Start of Dataset entries

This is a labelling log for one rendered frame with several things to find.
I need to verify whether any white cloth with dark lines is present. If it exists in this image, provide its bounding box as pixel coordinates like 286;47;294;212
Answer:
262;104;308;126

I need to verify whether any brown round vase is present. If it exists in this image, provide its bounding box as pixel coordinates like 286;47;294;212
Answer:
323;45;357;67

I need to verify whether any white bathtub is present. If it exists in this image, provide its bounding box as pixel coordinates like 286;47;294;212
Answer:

End of Dataset entries

• Work request
Copy out exactly the lines running from the line with "I need to verify whether any white cloth" to the end of the records, inclusive.

• Solved exercise
I need to verify whether any white cloth with dark lines is present. If it exists in this image, provide its bounding box as pixel coordinates like 286;47;294;212
Answer:
262;104;308;126

I need to verify whether any brown round vase is present. If it exists in this image, provide its bounding box as pixel coordinates like 286;47;294;212
Answer:
323;45;357;67

I need to verify whether any white bathtub is present. If it exists in this image, provide its bounding box as pixel coordinates like 286;47;294;212
Answer:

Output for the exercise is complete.